• Work to be completed: Print exactly the lines below between the line holding "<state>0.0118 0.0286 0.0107" and the line holding "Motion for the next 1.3", inclusive, and nothing more.

• Dataset records:
########

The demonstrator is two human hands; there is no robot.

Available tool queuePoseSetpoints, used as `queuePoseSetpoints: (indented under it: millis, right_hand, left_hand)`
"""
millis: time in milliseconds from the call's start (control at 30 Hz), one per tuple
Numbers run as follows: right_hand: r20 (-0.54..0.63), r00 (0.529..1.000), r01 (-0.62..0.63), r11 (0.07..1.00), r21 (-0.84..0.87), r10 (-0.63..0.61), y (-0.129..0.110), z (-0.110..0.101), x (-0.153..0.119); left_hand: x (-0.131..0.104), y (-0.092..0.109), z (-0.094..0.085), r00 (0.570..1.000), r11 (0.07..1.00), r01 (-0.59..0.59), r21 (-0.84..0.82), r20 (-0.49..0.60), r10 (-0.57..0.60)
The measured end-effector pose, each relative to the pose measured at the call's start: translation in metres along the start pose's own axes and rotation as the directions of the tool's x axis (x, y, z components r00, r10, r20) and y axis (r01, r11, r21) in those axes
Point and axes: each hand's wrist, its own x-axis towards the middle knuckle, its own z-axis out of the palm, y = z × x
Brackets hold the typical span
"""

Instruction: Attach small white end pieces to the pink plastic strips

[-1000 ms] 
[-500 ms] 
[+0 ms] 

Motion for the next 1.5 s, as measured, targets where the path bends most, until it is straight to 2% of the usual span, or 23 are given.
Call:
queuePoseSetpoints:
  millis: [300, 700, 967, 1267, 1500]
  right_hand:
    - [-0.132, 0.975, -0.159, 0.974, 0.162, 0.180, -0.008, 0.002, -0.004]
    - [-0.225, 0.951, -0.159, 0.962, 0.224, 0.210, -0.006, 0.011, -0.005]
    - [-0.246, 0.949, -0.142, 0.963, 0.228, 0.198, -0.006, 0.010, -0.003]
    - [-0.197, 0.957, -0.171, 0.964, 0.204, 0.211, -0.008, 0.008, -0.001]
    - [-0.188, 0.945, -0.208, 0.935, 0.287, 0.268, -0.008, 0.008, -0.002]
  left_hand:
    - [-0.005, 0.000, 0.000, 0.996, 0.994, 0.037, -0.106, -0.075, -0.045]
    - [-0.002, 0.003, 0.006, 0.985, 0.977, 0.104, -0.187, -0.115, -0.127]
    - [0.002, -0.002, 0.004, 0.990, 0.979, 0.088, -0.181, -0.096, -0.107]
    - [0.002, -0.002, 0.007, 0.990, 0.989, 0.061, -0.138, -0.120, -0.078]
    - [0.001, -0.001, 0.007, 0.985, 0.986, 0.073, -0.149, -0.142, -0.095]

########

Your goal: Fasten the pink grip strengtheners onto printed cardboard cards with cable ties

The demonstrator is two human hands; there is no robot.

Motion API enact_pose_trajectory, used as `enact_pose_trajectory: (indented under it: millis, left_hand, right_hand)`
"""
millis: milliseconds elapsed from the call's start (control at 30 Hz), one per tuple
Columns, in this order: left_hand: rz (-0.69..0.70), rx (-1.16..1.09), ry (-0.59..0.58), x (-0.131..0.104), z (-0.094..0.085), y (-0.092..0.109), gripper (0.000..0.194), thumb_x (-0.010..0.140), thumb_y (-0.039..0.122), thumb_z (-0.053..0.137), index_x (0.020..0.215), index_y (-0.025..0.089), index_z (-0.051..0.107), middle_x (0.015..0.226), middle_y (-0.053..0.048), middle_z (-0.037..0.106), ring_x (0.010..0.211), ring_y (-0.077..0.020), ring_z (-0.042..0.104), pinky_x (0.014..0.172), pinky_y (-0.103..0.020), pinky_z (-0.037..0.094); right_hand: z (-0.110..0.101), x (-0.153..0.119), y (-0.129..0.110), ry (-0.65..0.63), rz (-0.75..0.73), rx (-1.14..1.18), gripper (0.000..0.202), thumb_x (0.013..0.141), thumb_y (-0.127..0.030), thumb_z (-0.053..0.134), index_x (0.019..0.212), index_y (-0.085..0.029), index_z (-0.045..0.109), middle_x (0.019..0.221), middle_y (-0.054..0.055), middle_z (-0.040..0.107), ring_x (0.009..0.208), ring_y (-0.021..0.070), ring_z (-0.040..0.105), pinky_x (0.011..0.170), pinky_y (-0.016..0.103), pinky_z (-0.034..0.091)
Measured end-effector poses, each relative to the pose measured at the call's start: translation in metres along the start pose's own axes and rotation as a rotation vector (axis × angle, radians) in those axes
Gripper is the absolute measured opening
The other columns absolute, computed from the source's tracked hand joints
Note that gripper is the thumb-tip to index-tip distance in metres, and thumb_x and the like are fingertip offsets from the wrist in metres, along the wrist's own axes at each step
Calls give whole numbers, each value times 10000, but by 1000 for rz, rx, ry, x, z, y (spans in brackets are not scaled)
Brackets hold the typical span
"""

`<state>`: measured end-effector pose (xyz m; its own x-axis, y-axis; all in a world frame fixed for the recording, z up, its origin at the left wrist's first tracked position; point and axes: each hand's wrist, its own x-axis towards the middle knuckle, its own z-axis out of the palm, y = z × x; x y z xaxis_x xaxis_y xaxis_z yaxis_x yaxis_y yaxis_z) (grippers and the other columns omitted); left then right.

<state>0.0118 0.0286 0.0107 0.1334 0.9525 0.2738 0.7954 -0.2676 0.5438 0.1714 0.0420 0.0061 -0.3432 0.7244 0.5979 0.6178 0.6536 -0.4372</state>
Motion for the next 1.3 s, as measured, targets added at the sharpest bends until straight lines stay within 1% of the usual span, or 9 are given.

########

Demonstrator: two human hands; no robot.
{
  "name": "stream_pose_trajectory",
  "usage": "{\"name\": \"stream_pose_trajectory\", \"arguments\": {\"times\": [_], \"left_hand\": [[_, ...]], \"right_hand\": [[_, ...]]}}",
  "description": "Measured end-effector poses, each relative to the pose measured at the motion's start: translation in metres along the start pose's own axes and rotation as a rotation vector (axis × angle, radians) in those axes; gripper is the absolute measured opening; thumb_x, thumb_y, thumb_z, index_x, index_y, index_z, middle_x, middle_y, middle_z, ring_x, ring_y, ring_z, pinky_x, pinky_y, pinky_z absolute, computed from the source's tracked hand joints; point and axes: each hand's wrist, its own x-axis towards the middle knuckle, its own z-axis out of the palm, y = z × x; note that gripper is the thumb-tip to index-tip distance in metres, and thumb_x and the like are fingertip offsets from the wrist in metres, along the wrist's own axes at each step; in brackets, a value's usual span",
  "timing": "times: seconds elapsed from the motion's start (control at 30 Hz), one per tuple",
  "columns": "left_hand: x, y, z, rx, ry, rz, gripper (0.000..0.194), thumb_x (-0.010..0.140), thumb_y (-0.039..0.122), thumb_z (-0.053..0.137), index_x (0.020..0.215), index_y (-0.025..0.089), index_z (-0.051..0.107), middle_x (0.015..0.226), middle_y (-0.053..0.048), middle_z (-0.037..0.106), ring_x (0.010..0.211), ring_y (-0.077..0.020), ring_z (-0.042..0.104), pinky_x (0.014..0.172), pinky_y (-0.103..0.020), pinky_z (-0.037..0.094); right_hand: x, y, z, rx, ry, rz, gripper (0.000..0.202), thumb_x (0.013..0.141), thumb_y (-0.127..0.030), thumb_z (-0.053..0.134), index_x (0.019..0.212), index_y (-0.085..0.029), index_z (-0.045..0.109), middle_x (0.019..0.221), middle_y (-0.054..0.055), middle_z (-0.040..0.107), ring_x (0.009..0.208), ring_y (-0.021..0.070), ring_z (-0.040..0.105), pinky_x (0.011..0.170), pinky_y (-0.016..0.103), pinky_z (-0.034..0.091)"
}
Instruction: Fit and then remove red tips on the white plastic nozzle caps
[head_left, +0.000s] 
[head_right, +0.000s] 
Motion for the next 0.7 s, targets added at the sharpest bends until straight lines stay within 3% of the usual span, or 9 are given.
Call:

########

• Output:
<state>0.0118 0.0286 0.0107 0.1334 0.9525 0.2738 0.7954 -0.2676 0.5438 0.1714 0.0420 0.0061 -0.3432 0.7244 0.5979 0.6178 0.6536 -0.4372</state>
Motion for the next 1.3 s, as measured, targets added at the sharpest bends until straight lines stay within 1% of the usual span, or 9 are given.

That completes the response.